- INSTRUCTIONS TO FOLLOW
Look for the word "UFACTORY" in the records, and copy each line where it appears.

RECORDS FOR THIS EXERCISE section start

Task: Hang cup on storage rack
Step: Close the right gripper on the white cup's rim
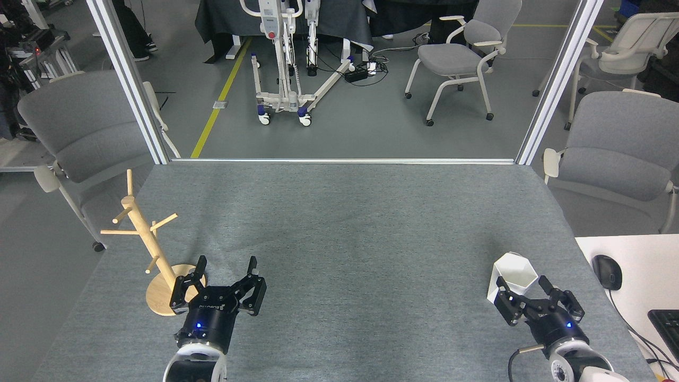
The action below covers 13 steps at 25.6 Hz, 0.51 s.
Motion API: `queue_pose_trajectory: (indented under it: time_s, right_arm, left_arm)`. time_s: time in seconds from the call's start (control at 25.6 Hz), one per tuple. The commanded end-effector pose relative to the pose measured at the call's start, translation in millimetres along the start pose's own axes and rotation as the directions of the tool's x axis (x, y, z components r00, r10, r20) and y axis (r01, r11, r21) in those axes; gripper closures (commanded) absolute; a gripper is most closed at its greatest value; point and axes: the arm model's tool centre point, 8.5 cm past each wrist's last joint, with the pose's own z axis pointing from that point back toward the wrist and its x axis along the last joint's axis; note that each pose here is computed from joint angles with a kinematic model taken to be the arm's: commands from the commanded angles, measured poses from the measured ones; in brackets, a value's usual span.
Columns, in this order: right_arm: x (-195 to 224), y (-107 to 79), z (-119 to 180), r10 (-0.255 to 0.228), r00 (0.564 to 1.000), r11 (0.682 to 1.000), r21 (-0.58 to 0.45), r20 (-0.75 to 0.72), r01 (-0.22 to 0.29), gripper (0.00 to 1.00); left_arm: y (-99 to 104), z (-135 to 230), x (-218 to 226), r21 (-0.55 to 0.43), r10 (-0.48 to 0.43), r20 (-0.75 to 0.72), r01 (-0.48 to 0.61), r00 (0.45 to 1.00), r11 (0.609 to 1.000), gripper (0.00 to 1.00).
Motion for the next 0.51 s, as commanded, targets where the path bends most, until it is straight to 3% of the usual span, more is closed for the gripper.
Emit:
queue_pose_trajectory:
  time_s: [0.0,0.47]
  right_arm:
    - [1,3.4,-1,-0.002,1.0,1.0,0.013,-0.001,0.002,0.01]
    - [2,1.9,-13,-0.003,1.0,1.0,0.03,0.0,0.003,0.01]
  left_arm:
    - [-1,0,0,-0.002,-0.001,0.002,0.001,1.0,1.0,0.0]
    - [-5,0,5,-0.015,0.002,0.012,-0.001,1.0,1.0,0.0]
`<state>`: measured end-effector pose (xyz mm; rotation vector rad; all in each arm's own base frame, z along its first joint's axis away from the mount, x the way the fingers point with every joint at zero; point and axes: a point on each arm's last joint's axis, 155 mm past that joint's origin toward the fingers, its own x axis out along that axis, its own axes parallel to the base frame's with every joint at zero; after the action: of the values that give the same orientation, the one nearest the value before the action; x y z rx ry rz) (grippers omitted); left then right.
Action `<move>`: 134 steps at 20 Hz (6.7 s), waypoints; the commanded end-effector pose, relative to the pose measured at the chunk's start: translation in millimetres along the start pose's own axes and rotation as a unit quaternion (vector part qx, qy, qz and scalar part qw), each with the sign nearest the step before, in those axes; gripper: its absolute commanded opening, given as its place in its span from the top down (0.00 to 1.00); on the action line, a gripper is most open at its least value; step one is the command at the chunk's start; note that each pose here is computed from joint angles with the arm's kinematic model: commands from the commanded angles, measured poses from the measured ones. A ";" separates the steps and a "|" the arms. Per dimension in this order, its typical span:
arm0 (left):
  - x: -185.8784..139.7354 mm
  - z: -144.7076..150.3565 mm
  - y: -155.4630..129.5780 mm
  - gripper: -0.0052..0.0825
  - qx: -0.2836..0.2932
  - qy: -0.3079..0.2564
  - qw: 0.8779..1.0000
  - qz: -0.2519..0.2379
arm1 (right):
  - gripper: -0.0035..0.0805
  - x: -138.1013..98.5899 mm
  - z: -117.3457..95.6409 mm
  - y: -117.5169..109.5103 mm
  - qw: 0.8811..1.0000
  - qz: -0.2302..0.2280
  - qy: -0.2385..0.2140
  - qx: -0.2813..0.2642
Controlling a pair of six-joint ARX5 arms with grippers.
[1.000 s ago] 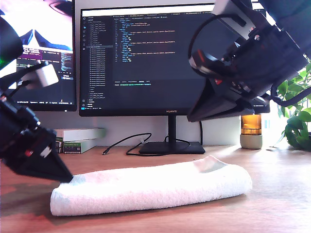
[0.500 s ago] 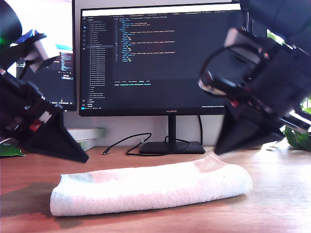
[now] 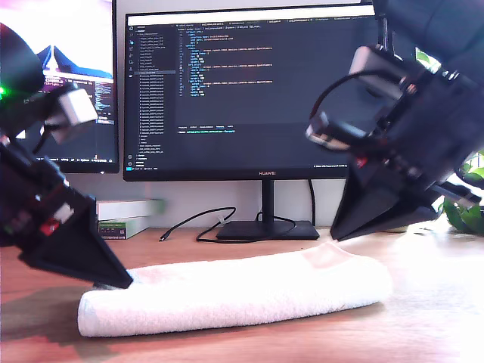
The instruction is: Fold the tea towel to a neat square and place it to the right
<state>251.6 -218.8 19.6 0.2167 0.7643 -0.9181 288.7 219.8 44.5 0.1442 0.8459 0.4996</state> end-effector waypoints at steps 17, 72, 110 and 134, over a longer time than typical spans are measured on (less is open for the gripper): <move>16.8 -50.5 -72.4 0.96 -0.026 0.105 0.989 -0.102 | 0.97 55.5 5.3 -34.3 0.995 0.008 0.083 -0.053; -39.8 81.4 -42.7 0.96 0.030 -0.133 0.984 -0.114 | 0.97 -58.9 5.4 57.2 0.961 0.088 -0.048 -0.258; 28.9 -12.6 -80.3 0.96 -0.104 0.060 0.977 -0.175 | 0.60 -23.9 -107.8 71.1 0.549 0.110 0.052 -0.827; 26.7 -15.5 -85.1 0.96 -0.107 0.067 0.974 -0.187 | 0.97 5.4 -104.1 68.7 0.525 0.113 0.036 -0.843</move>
<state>193.3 -284.0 13.2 -0.0614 0.9998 -1.1839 192.5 285.5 9.5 -1.6151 0.0364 1.3771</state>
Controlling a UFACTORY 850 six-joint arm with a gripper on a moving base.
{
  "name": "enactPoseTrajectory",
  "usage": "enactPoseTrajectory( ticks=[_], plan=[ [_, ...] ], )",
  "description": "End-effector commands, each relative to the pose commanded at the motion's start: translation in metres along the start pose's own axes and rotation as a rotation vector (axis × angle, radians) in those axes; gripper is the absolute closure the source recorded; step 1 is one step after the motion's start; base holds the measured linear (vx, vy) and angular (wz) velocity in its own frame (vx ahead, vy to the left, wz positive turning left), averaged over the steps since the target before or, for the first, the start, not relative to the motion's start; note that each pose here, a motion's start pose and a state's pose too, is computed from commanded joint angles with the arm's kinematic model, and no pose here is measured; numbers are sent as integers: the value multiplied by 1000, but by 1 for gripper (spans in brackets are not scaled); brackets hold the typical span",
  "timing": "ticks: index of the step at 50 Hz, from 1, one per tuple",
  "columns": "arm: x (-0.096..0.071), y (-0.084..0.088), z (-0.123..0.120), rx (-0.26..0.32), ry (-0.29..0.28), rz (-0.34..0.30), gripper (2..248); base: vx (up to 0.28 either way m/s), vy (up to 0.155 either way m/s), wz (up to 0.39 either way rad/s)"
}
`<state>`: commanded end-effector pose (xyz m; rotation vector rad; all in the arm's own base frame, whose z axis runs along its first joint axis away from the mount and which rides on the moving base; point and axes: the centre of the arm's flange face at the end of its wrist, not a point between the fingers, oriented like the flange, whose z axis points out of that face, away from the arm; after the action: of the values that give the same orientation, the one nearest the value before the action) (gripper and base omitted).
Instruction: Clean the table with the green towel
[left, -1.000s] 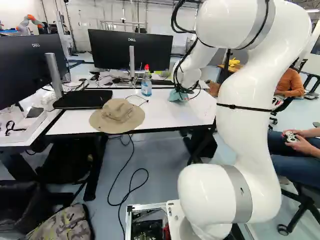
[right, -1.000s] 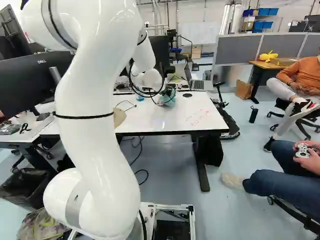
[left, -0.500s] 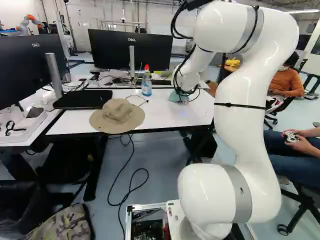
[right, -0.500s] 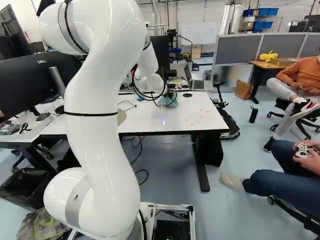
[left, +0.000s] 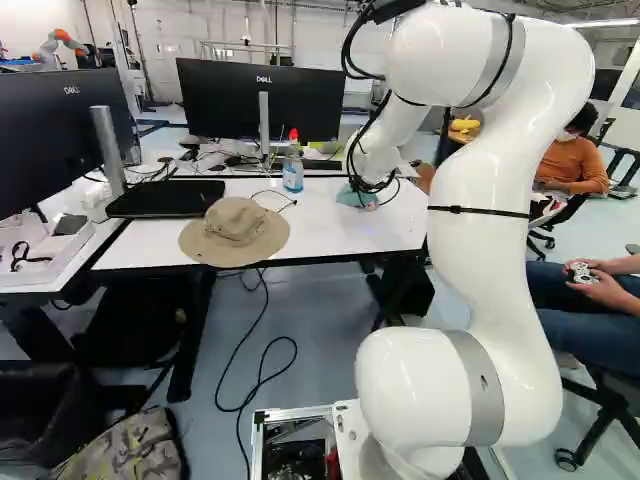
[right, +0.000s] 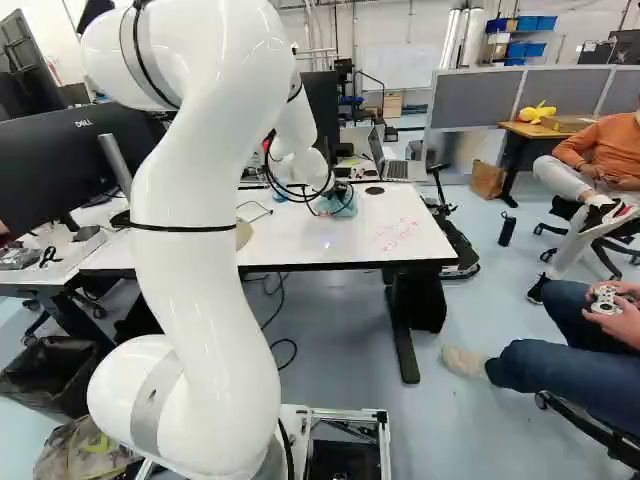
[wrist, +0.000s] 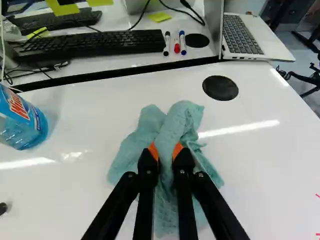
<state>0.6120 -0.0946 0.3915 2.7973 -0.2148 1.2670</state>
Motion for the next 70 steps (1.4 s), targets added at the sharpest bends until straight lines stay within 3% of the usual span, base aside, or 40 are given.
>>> enactPoseTrajectory(
  ticks=[11,51,70],
  plan=[
    [-5,0,0,0,-57,0,203,0,0,0],
    [-4,0,0,0,-49,0,203,0,0,0],
    [13,1,25,-1,-27,1,203,0,0,0]
  ],
)
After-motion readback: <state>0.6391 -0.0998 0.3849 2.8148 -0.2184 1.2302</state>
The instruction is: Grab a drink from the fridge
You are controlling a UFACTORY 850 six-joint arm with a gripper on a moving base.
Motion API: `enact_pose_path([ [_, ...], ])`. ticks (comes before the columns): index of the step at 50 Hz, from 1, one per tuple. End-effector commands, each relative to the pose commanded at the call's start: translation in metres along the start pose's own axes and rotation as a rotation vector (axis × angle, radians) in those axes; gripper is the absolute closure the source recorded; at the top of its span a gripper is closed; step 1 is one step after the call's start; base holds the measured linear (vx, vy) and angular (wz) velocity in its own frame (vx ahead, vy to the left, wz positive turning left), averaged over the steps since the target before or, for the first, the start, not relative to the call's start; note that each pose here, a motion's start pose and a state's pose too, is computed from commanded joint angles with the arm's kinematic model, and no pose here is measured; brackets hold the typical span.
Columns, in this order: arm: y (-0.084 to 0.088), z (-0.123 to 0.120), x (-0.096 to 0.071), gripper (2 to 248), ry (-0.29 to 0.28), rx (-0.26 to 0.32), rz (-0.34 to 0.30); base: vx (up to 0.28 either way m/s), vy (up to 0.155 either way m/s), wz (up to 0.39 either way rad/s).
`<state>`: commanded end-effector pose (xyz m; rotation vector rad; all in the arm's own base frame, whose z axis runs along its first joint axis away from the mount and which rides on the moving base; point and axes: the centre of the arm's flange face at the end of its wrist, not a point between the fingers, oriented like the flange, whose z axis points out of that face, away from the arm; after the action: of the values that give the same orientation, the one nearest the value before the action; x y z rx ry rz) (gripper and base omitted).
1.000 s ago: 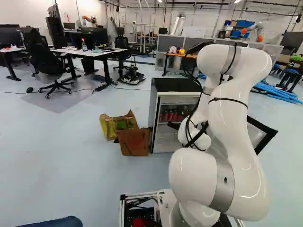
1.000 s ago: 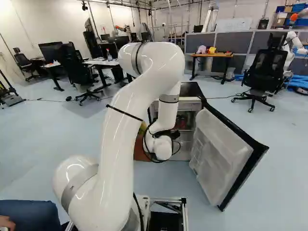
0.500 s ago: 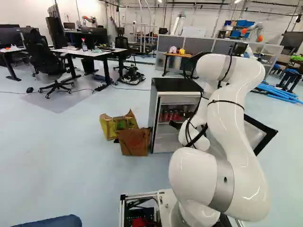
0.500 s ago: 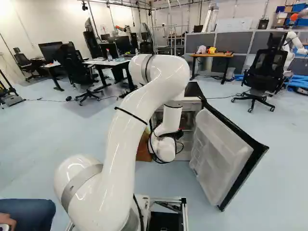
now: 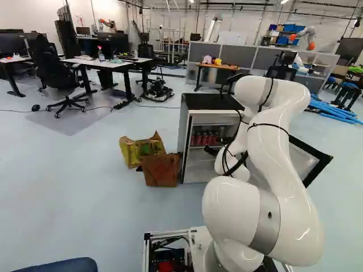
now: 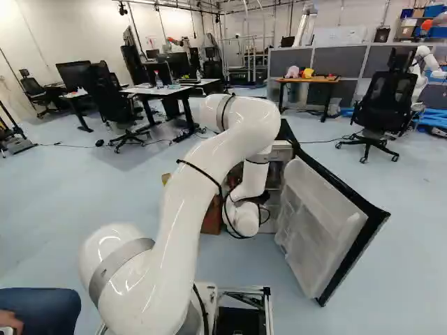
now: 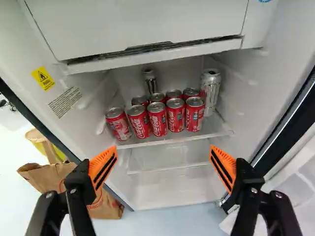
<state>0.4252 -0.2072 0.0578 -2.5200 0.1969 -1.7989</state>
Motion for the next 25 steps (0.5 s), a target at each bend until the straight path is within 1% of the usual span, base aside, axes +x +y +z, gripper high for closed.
enact_pose_path([
  [15, 0.013, 0.019, -0.017, 3, 0.009, -0.008, -0.001, 0.0, 0.0, 0.0],
  [25, 0.016, 0.028, -0.017, 3, 0.025, -0.006, -0.009, 0.0, 0.0, 0.0],
])
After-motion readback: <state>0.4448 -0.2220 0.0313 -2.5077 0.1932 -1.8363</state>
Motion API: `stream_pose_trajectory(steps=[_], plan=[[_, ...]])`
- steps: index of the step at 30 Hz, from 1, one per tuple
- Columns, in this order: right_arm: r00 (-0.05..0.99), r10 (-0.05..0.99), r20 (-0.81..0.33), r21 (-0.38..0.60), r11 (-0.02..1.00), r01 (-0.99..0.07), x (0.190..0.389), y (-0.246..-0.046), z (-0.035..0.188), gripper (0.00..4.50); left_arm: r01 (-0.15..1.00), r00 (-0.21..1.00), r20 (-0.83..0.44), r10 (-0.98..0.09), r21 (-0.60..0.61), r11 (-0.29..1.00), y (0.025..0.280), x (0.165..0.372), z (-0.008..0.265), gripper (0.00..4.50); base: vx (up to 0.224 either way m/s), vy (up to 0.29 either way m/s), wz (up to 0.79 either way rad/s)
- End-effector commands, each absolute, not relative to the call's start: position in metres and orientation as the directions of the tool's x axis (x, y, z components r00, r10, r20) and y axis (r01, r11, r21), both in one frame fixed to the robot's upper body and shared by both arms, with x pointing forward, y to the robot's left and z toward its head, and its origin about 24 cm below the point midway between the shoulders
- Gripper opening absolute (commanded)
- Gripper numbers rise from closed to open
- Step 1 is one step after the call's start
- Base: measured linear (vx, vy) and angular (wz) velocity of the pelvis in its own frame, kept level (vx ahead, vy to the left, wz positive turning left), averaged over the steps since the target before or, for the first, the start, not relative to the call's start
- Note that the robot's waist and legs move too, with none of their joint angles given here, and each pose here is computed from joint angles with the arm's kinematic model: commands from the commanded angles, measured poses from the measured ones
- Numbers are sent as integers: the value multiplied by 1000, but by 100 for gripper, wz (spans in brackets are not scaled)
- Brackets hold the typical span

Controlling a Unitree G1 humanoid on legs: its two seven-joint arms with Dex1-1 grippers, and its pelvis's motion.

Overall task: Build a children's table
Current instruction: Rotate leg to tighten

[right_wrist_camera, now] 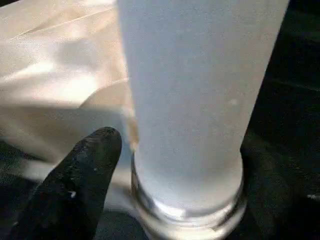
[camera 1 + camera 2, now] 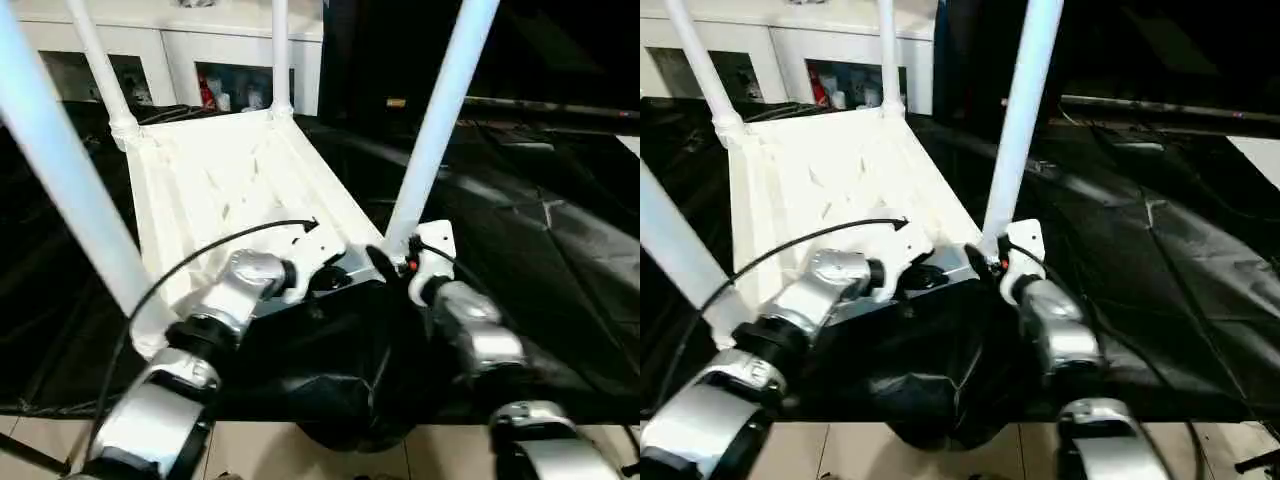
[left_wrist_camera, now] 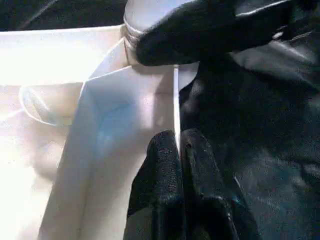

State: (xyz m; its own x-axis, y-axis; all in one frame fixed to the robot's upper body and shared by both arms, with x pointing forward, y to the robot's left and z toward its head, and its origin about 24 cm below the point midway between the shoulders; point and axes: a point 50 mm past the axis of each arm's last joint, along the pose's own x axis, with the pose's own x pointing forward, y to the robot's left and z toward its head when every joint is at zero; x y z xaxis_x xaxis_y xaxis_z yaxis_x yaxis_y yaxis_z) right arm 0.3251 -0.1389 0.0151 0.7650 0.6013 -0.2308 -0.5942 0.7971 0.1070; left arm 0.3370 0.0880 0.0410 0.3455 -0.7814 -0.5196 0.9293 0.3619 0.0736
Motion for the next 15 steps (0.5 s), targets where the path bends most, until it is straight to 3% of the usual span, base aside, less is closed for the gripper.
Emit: stream_pose_trajectory(steps=[1,5,14,15], plan=[[607,765,-216,114,637,-762,317,-114,19,381,952,272,-520,-810,22,306,83,327,31,0,0,0,0],[451,857,-247,99,486,-869,305,-138,24,381,980,165,-515,-841,-11,198,104,323,37,0,0,0,0],[367,902,-227,102,397,-912,303,-153,36,381,988,60,-540,-839,-87,127,123,317,38,0,12,-1,0],[366,903,-226,103,396,-912,303,-153,36,356,988,60,-540,-839,-87,127,124,317,38,0,0,0,0]])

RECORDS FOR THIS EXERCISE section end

- SOLUTION TO THE EXERCISE
Controlling a UFACTORY 850 six-joint arm with a gripper on a moving base.
You are controlling a UFACTORY 850 six-joint arm with a gripper on a moving base.

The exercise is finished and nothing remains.